As for the K pouch, that is short for Kock pouch. It is a continent ostomy which means you don't wear an appliance over the stoma (which is flush to the skin), just a bandage. There is a valve at the internal base of the stoma that keeps the stool inside a reservoir like the j-pouch. You catheterize the stoma several times a day to empty the reservoir. You may also hear people reference a BCIR - same concept jsut a different technical procedure.

I opted for a traditional ostomy for two primary reasons. One, you can still get pouchitis with the K-pouch or BCIR. Since that was my problem, I couldn't see taking a chance knowing I was already prone to the issue. Second, k-pouches are not as widely done as ostomies (BCIRs even less so) and I love to travel. I didn't want to worry if something happened while I was out of state, or out of the country and I couldn't find a dr who knew what I had. I also didn't want to have to travel for treatment if I had complications. Though I live in a major medical area (Boston) I was worried about if I needed specialized care. At least I know any where I travel people will know what an ostomy is and we should be able to find a dr who could help.

The body image thing wasn't an issue for me, though, since I was already married to wonderful man who fully supported my choice for an ostomy. For some people the K-pouch is a great solution, it just wasn't for me.

Thanks JillM, I have a terrific husband that supports me getting a permenent ileo. He is tired of me being sick all the time and we want to travel and to know I will feel good.

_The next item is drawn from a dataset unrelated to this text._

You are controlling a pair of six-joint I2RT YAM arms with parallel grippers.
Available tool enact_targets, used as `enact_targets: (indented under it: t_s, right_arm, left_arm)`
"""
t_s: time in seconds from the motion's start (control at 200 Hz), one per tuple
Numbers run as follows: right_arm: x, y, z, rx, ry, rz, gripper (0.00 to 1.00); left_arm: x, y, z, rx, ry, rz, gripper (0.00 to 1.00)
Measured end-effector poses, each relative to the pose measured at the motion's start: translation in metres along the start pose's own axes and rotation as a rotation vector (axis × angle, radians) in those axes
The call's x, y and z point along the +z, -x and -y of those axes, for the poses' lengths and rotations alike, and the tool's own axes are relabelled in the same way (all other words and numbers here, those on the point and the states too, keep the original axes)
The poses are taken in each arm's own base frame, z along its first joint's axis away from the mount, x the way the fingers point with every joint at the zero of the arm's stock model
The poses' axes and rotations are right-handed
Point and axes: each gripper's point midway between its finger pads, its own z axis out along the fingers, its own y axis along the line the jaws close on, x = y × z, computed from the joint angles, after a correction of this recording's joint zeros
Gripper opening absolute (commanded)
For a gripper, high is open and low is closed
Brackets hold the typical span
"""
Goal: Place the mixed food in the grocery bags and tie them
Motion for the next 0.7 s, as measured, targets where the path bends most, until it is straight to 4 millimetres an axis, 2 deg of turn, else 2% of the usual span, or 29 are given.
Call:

Right now it is anyone's quess, same as UC. It still doesn't take the scare out of getting rid of the j pouch.
Jan C

Hello,..just curious if youve tried xifaxan and Rowasa enemas together,..they both keep my pouchitis under control.

Just one thing, before scrapping the pouch, make sure this is just pouchitis. It is possible that this is C. difficile and that is why the standard treatments are not working. Have you had any toxin tests?

Jan

Jan
My son had a j pouch that failed due to abscess that was undetected with any test for 10 months.
He went to ileo for 1 year knowing when he was healthy and off narcotics he would try k pouch. He did and it was great for a year, He had a valve slip and it was repaied. That was a year ago. He is great and loves his K pouch. He said he would not have wanted another j pouch. He has freedom and confidence and self esteem and a great body image. he is 21.
We live 140 miles fromn a dr who can manage his k pouch, the valve problems are being perfected and if you go to the best dr to have your j pouch removed who knows k pouch surgery he may be able to do it right then, if not a temp ileo until you are healed and then ypu can decide if you want to try it. My son was determined.He had 9 surgeries in 3.5 years,Anything is a possibility.
I have had a j pouch for 20 yrs and I am great.
Jan is right though, there are tests you may not have had .
There aren't any drs in idaho who manage or create k pouches.Dr Dana Launer in La Jolla , CA is probably the closest. He is skilled, and has vast experience. Many members are patients of his. Great results.
Good luck and I hope you get resolve soon.